→ REQUIREMENT: Where "pixels" appears in a line of the entries below, that line should be copied.
START SOURCE MATERIAL
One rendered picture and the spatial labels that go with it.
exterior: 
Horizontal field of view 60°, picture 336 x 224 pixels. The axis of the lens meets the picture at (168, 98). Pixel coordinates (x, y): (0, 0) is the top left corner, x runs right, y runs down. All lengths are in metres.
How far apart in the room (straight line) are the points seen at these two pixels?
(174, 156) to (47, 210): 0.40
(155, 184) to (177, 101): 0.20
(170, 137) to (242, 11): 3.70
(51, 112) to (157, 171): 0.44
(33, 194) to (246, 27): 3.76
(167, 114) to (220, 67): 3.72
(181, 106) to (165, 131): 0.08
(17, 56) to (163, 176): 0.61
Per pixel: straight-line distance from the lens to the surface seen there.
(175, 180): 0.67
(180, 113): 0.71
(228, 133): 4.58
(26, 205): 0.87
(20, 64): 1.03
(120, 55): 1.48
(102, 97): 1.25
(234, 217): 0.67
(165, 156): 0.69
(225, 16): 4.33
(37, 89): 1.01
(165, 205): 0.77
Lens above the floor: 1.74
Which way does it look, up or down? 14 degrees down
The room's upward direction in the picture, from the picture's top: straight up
END SOURCE MATERIAL
→ WRITTEN SOLUTION:
Horizontal field of view 60°, picture 336 x 224 pixels. The axis of the lens meets the picture at (168, 98). Pixel coordinates (x, y): (0, 0) is the top left corner, x runs right, y runs down. All lengths are in metres.
How far apart in the room (straight line) are the points seen at these two pixels?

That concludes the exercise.